## What is required
I'd like the records transcribed exactly, leaving the images out.

Data extract: Begin

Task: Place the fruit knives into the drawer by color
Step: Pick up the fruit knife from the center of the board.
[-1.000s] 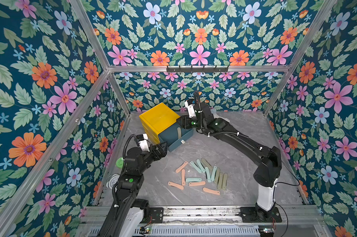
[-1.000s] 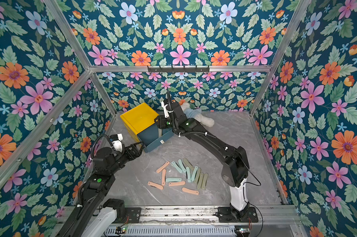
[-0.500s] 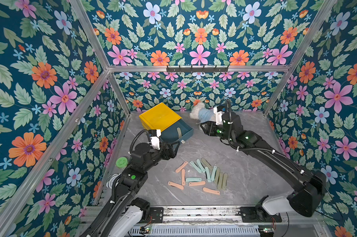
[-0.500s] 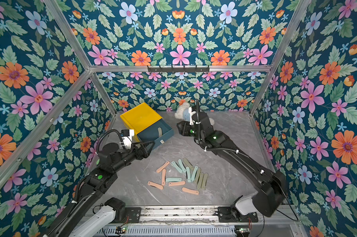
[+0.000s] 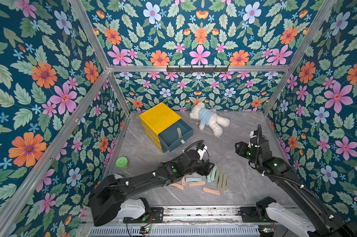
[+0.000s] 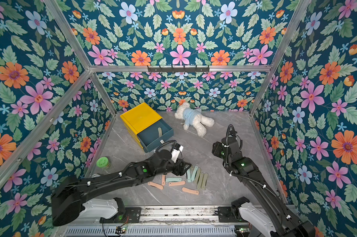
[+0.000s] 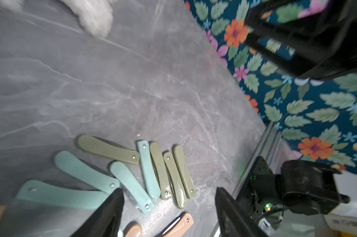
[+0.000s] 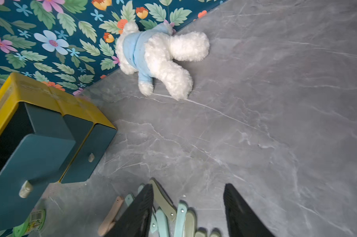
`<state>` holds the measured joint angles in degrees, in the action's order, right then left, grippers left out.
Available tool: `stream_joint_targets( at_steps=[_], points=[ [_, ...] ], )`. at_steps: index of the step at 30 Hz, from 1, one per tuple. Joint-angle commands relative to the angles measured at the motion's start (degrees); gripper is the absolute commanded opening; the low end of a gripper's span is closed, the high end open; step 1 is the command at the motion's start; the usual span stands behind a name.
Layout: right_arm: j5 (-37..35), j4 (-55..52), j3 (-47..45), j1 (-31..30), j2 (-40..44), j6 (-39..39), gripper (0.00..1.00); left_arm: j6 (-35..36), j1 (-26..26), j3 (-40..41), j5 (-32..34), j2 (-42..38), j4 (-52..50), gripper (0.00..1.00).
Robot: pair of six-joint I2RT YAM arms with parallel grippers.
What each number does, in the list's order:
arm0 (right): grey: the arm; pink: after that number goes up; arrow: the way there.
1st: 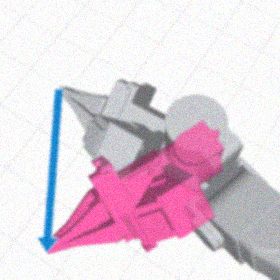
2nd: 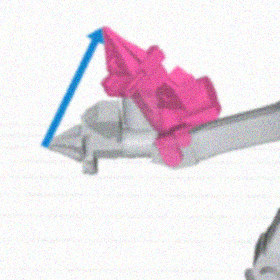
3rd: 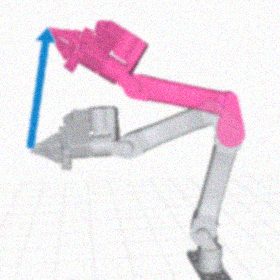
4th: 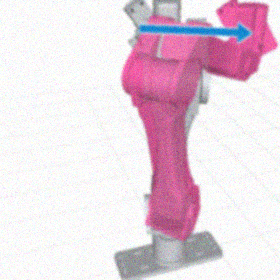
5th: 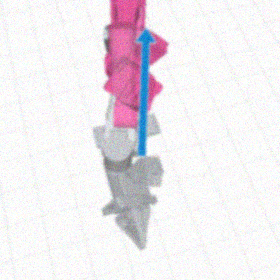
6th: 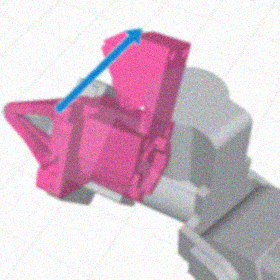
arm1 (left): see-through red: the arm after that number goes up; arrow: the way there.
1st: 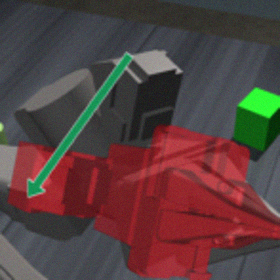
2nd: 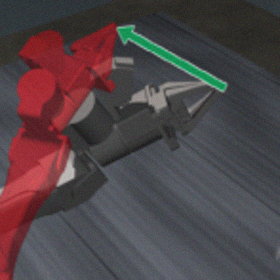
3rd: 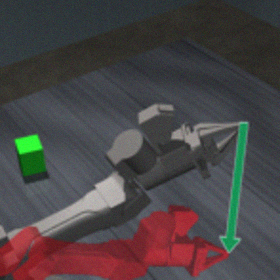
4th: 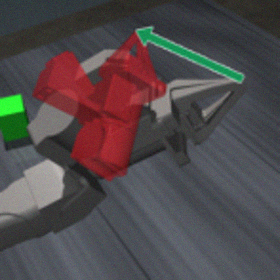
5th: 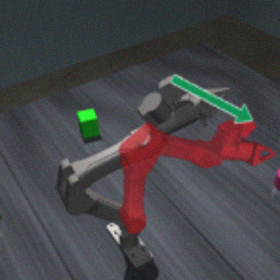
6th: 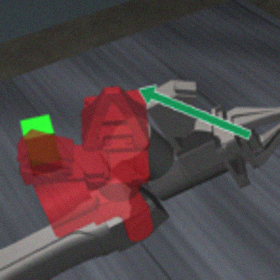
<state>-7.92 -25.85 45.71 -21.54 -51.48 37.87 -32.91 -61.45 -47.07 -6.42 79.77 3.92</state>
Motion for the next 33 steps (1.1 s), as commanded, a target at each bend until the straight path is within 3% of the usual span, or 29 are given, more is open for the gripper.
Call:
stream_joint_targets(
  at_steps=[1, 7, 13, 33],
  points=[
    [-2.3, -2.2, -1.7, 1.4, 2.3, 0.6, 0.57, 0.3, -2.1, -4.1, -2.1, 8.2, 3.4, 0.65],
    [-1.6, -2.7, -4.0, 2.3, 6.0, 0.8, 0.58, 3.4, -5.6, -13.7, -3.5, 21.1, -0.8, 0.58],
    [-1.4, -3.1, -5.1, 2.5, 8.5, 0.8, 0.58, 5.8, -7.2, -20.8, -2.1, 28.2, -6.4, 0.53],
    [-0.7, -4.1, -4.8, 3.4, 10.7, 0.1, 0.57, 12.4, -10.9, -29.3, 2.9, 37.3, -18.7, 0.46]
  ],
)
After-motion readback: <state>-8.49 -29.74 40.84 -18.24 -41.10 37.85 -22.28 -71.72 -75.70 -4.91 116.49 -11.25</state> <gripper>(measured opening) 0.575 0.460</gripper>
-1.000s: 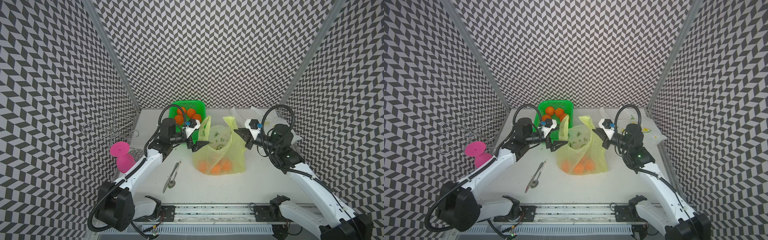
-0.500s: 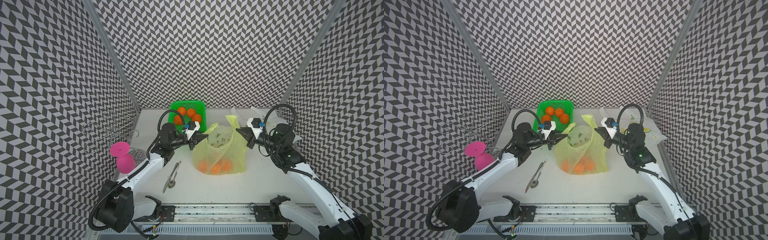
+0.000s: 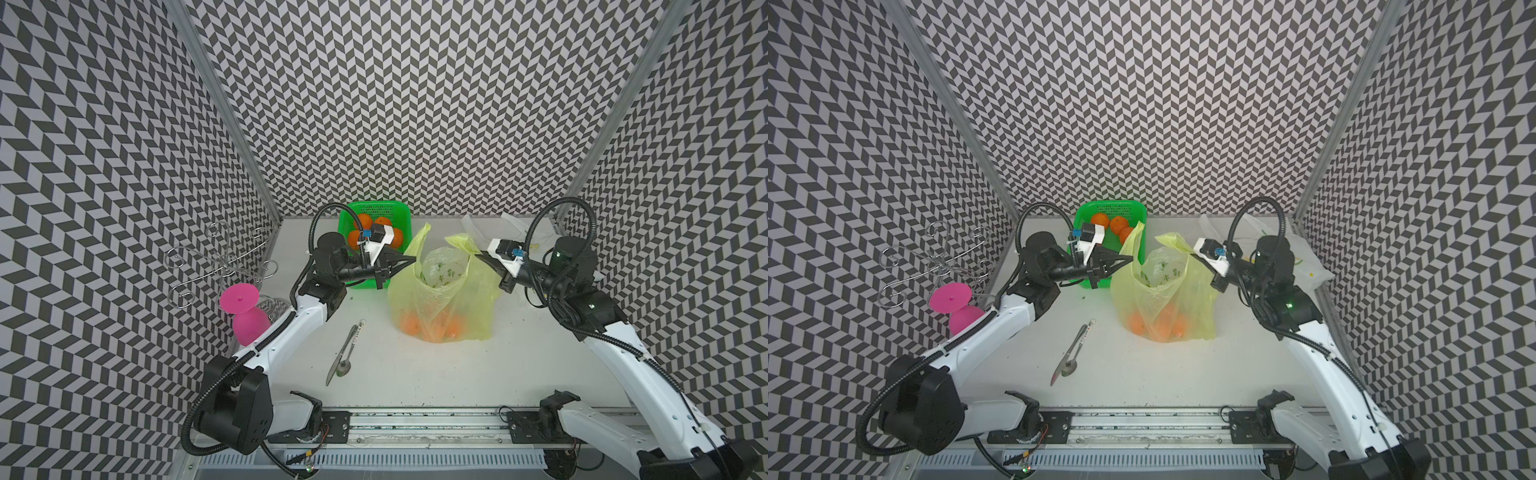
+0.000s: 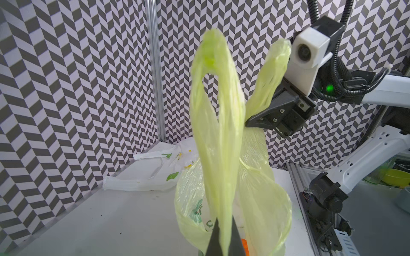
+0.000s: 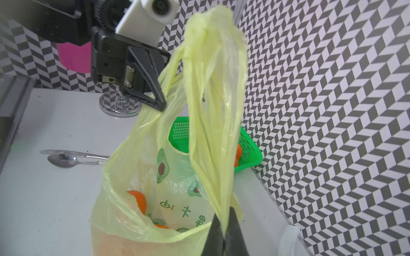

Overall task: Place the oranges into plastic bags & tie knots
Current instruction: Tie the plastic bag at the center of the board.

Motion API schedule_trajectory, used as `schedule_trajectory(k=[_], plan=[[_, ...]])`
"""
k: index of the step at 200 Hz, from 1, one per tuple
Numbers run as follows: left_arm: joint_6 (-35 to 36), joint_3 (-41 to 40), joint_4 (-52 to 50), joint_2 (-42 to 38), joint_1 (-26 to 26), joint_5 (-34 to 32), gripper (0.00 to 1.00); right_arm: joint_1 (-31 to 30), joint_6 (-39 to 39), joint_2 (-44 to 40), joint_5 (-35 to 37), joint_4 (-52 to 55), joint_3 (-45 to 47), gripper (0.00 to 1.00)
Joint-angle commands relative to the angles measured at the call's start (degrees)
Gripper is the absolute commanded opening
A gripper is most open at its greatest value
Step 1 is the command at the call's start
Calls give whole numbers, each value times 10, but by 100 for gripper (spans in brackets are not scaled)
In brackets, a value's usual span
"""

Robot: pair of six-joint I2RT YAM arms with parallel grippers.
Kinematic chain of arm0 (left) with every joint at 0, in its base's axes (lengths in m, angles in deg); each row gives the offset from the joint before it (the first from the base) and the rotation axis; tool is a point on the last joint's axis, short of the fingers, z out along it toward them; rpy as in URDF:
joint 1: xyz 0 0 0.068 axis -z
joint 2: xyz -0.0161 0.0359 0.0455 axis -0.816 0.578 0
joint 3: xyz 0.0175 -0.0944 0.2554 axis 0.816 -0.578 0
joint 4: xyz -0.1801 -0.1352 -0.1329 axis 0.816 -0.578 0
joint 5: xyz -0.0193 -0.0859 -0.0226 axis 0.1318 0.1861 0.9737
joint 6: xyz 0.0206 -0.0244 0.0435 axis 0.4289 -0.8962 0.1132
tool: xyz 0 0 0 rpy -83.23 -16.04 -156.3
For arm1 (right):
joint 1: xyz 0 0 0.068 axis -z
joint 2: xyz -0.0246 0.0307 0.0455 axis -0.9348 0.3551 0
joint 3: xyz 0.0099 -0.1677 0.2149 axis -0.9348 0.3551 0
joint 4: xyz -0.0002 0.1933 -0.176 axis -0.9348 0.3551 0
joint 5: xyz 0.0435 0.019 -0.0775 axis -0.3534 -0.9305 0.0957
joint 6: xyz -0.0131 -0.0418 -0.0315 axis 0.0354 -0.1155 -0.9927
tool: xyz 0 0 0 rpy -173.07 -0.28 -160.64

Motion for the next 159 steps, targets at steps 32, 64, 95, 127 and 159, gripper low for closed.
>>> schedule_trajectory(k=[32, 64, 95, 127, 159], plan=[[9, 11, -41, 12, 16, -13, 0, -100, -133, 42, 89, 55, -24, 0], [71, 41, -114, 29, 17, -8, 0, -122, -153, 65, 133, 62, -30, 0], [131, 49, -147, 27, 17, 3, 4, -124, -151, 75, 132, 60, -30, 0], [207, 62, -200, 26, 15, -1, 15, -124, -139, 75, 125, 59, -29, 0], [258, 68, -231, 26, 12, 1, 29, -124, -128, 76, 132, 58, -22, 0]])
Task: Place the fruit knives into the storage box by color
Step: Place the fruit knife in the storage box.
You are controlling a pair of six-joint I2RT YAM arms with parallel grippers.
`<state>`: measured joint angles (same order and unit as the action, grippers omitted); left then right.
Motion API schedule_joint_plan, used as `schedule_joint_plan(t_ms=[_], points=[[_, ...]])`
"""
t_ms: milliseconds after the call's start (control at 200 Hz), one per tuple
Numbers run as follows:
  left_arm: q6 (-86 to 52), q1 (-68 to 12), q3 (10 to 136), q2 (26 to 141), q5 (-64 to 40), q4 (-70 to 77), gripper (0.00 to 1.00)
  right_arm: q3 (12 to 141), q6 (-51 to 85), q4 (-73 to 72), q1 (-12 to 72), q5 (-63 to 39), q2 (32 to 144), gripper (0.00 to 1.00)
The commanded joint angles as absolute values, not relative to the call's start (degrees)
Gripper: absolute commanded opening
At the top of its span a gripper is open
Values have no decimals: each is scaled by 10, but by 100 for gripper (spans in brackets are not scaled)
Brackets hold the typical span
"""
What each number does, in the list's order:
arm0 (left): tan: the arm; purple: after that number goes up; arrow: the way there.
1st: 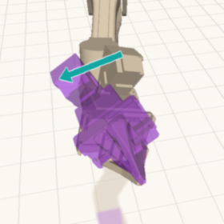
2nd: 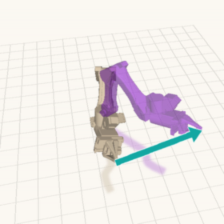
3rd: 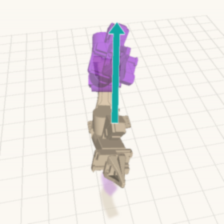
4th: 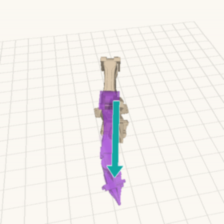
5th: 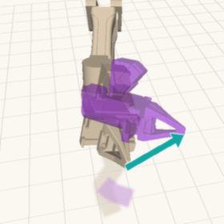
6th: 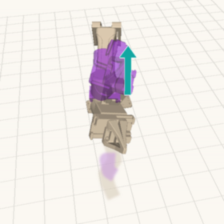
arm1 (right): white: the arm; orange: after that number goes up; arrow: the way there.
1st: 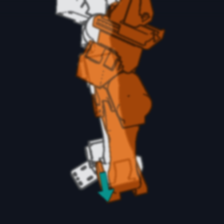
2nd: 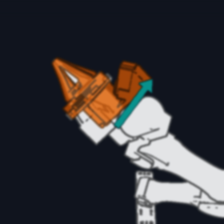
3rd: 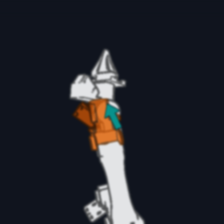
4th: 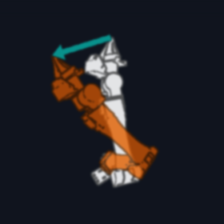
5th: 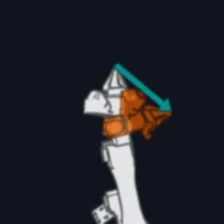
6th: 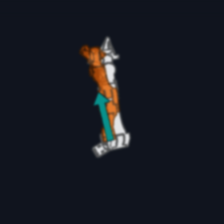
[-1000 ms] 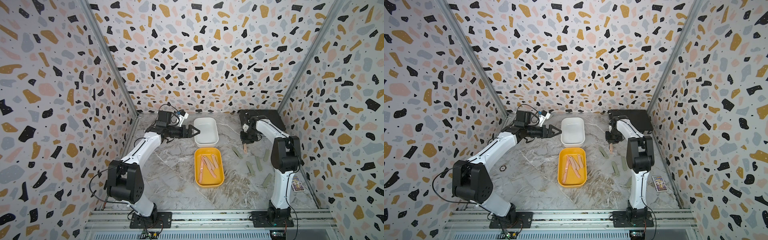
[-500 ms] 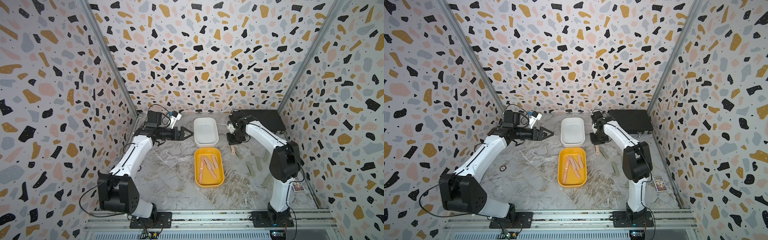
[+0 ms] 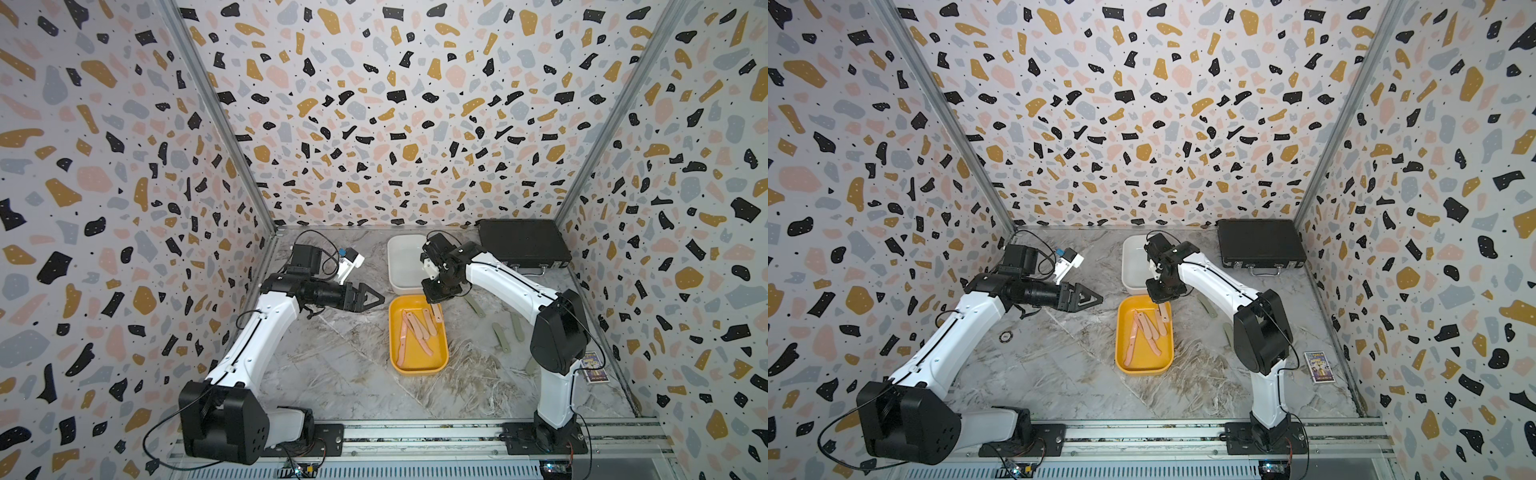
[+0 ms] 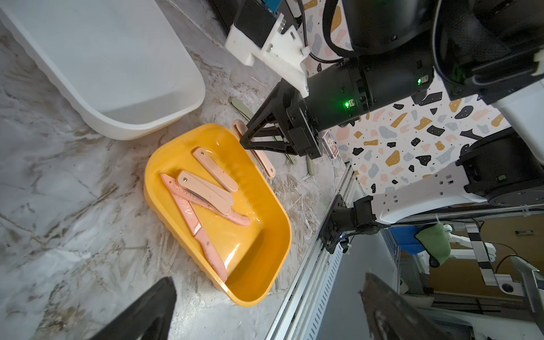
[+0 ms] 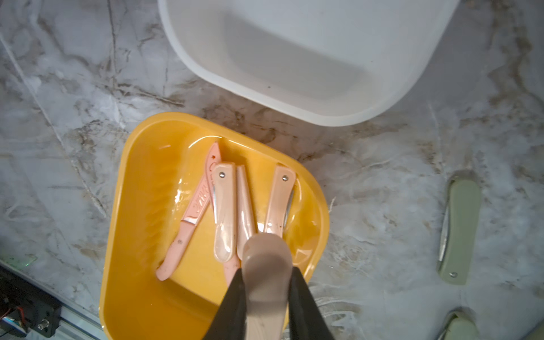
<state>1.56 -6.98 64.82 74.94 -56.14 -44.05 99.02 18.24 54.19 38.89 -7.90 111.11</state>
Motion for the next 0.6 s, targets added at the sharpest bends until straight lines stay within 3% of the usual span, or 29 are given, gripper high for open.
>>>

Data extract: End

## Output of the task
Task: Place the fruit knives into the drawer by color
Step: Pick up the fruit knife from the center of the board.
[-1.000s] 
[-1.000s] 
[-0.500s] 
[-0.500s] 
[+0.000s] 
[+0.000s] 
[+0.000s] 
[+0.000s] 
`<state>` holds the measured joint angles in degrees, in the action's order, right then left, grippers left out.
Available tool: `stream_joint_targets( at_steps=[_], points=[ [_, ...] ], )`. at_steps: index of the step at 30 Hz, from 1, one per tuple. Joint-angle commands relative to the angles measured at the motion's start (degrees); gripper is the absolute commanded opening; the low end of a gripper's span is closed, the high end open; step 1 is the command at the motion's start; the usual span stands behind a name.
Layout: right_arm: j5 (-37..35), j4 (-55..52), j3 (-47..45), j1 (-31..30), j2 (-40..44), j6 (-39..39), gripper (0.00..1.00); left_arm: j6 (-35..36), j1 (-26..26), j3 (-40..41), j5 (-32..34), j2 (-42..38), j4 (-52..50), gripper (0.00..1.00).
Robot: pair of six-joint I2RT YAM arms with parallel grippers.
What each number does, in the list's order:
arm0 (right): grey: the arm; pink: after that number goes up; arrow: the way there.
1st: 
2nd: 
3rd: 
4th: 
5th: 
6th: 
arm1 (left): see-through red: the arm after that number goes up; arrow: the way there.
1st: 
2nd: 
3rd: 
4th: 
5th: 
6th: 
<state>-7.92 -25.85 45.71 -21.54 -51.48 37.87 -32.91 -61.45 -47.07 -6.42 79.77 3.92</state>
Motion for the next 33 steps (1.1 s), as commanded, a target at each bend until the straight path is within 3% of the usual span, or 29 are given, more is open for the gripper.
Call:
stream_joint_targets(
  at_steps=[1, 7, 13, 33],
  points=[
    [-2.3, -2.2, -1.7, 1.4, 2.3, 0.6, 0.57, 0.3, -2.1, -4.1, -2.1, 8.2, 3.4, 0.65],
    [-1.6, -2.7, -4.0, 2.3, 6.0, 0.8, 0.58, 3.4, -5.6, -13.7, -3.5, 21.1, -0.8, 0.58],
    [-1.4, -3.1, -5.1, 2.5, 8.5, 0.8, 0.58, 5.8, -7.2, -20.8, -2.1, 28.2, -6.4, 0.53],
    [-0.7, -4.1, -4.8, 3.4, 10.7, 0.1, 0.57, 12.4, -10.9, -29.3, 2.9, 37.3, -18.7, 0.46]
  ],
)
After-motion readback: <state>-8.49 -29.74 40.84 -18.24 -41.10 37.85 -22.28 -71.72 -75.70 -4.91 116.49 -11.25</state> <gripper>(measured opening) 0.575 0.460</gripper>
-1.000s: 
-0.500s: 
+0.000s: 
+0.000s: 
+0.000s: 

Overall task: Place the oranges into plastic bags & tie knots
Current instruction: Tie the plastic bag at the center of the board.

Motion API schedule_trajectory, used as `schedule_trajectory(k=[_], plan=[[_, ...]])`
"""
k: index of the step at 200 Hz, from 1, one per tuple
Numbers run as follows: left_arm: joint_6 (-35 to 36), joint_3 (-41 to 40), joint_4 (-52 to 50), joint_2 (-42 to 38), joint_1 (-26 to 26), joint_5 (-34 to 32), gripper (0.00 to 1.00); right_arm: joint_1 (-31 to 30), joint_6 (-39 to 39), joint_2 (-44 to 40), joint_5 (-35 to 37), joint_4 (-52 to 55), joint_3 (-45 to 47), gripper (0.00 to 1.00)
Joint-angle commands relative to the angles measured at the call's start (degrees)
Gripper is the absolute commanded opening
A gripper is most open at its greatest value
Step 1 is the command at the call's start
Calls give whole numbers, each value times 10, but by 100 for gripper (spans in brackets are not scaled)
In brackets, a value's usual span
"""

Robot: pair of six-joint I2RT YAM arms with parallel grippers.
Kinematic chain of arm0 (left) with every joint at 0, in its base's axes (lengths in m, angles in deg); each row gives the offset from the joint before it (the first from the base) and the rotation axis; tool is a point on the last joint's axis, short of the fingers, z out along it toward them; rpy as in URDF:
joint 1: xyz 0 0 0.068 axis -z
joint 2: xyz -0.0161 0.0359 0.0455 axis -0.816 0.578 0
joint 3: xyz 0.0175 -0.0944 0.2554 axis 0.816 -0.578 0
joint 4: xyz -0.1801 -0.1352 -0.1329 axis 0.816 -0.578 0
joint 5: xyz -0.0193 -0.0859 -0.0226 axis 0.1318 0.1861 0.9737
joint 6: xyz 0.0206 -0.0244 0.0435 axis 0.4289 -0.8962 0.1132
tool: xyz 0 0 0 rpy -83.23 -16.04 -156.3
For arm1 (right):
joint 1: xyz 0 0 0.068 axis -z
joint 2: xyz -0.0246 0.0307 0.0455 axis -0.9348 0.3551 0
joint 3: xyz 0.0099 -0.1677 0.2149 axis -0.9348 0.3551 0
joint 4: xyz -0.0002 0.1933 -0.176 axis -0.9348 0.3551 0
joint 5: xyz 0.0435 0.019 -0.0775 axis -0.3534 -0.9305 0.0957
joint 6: xyz -0.0131 -0.0418 -0.0315 axis 0.0354 -0.1155 -0.9927
tool: xyz 0 0 0 rpy -173.07 -0.28 -160.64

Motion for the next 159 steps, targets at steps 32, 64, 95, 127 and 159, gripper low for closed.
>>> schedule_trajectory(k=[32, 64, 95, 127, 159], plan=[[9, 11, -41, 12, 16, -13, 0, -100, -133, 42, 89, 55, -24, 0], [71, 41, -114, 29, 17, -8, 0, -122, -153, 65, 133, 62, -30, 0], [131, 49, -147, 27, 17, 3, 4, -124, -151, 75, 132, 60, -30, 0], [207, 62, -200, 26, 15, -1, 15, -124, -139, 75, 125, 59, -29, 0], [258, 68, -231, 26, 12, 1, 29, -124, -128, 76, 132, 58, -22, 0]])
Task: Place the fruit knives into the storage box by color
Step: Place the fruit knife in the storage box.
You are controlling a pair of six-joint I2RT YAM arms with parallel grippers.
`<state>`: measured joint angles (same order and unit as the action, grippers omitted); left then right.
Motion API schedule_joint_plan, used as `schedule_joint_plan(t_ms=[_], points=[[_, ...]])`
"""
t_ms: milliseconds after the call's start (control at 200 Hz), one per tuple
Numbers run as follows:
  left_arm: q6 (-86 to 52), q1 (-68 to 12), q3 (10 to 136), q2 (26 to 141), q5 (-64 to 40), q4 (-70 to 77), gripper (0.00 to 1.00)
  right_arm: q3 (12 to 141), q6 (-51 to 85), q4 (-73 to 72), q1 (-12 to 72), q5 (-63 to 39), q2 (32 to 144), gripper (0.00 to 1.00)
The commanded joint angles as absolute values, not relative to the call's start (degrees)
Gripper: absolute commanded opening
At the top of its span a gripper is open
Values have no decimals: each is scaled by 10, but by 100 for gripper (spans in brackets are not scaled)
Brackets hold the typical span
"""
What each number does, in the list's order:
arm0 (left): tan: the arm; purple: after that number goes up; arrow: the way there.
1st: 
2nd: 
3rd: 
4th: 
5th: 
6th: 
arm1 (right): white: the arm; orange: after that number goes up; arrow: the way there.
1st: 
2nd: 
3rd: 
4th: 
5th: 
6th: 
[-1000 ms] 
[-500 ms] 
[+0 ms] 
[+0 ms] 
[+0 ms] 
<state>1.56 -6.98 64.82 74.94 -56.14 -44.05 99.02 18.24 54.19 38.89 -7.90 111.11</state>
Motion for the next 0.6 s, targets added at the sharpest bends until straight lines stay within 3% of the usual span, or 29 are given, gripper high for open.
>>>

Nothing else is part of this answer.